M05 The RTL Calculus: Tower Algebra, Growth Speedometers, and the Taxonomy of Hyperoperation Speeds

This monograph introduces the RTL calculus, a hierarchy of growth measures for quantifying the speed of recursive depth in hyperoperations and related iterative systems. Generalising the classical Tower Level (TTL) used for tetration, the RTL calculus defines a family of measures RTLm that track how many times the (m−1)‑th operation is nested within a recursive formula. This separates the wrapper rank that governs nesting from the internal growth rank describing how the free variable appears inside the formula.
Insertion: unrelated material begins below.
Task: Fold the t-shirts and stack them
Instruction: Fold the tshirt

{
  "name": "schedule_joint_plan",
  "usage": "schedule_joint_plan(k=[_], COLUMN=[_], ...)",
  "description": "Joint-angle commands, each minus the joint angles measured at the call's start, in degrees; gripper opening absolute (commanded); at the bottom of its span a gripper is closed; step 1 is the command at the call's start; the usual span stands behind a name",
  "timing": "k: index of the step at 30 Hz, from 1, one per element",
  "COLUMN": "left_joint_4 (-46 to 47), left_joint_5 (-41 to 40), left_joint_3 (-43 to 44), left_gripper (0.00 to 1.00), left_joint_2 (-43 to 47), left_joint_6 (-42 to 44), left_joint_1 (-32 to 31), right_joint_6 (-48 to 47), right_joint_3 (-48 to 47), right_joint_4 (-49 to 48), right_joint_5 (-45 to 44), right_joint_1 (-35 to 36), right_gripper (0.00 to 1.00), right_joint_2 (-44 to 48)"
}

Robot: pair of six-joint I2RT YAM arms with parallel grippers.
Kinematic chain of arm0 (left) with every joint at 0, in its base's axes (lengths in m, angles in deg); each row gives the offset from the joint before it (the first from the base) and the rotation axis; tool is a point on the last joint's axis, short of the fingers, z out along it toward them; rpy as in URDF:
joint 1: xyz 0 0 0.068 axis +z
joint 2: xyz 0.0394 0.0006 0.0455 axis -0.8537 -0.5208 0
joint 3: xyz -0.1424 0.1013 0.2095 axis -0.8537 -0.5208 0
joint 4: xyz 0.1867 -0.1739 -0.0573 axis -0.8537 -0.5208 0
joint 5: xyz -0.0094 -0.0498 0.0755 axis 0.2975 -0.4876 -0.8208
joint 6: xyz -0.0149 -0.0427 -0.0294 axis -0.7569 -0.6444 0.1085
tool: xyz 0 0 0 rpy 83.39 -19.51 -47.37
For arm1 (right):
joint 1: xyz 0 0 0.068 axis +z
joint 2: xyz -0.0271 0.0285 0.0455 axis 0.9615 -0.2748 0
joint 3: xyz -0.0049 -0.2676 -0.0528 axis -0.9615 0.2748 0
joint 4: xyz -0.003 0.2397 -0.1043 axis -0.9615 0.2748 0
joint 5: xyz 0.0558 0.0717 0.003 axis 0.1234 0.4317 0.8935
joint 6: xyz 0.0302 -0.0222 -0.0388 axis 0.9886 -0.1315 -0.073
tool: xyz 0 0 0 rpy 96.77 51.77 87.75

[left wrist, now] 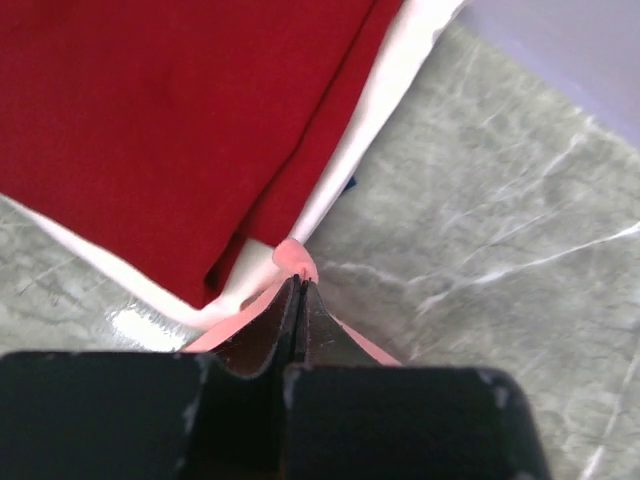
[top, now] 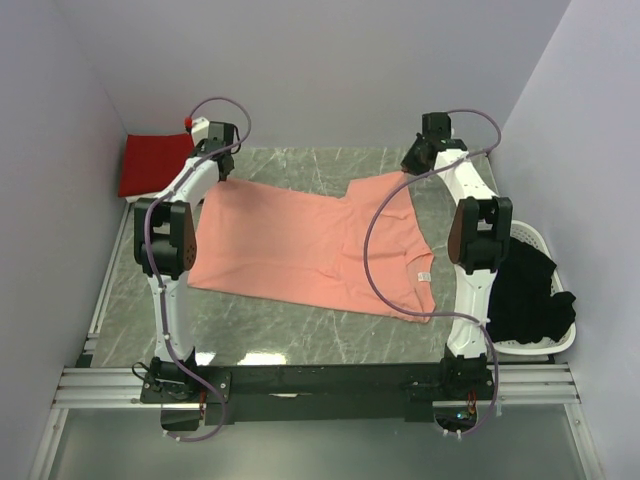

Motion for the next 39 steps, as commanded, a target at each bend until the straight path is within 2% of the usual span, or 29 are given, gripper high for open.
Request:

A precise notion of degeneration is introduced, together with the associated active measure, allowing operations to be classified by the highest level at which unbounded growth occurs. Within this framework, right‑caterpillar hyperoperations exhibit immediate activation, while left‑caterpillar operations display delayed activation through a cascading sequence of internal growth regimes, explaining the observed four‑rank delay. The monograph develops the RTL lattice, assigning each operation coordinates(m,r) that provide a uniform taxonomy for classical hyperoperations, their left‑ and right‑caterpillar variants, and new operations generated by explicit formulas at fixed wrapper rank. The RTL calculus functions as a growth “speedometer” for recursive systems, offering a systematic language for comparing hyperoperations by their depth dynamics rather than symbolic rank alone. The purpose of this deposit is to document the framework and conceptual priority of the RTL calculus within the hyperoperation theory series.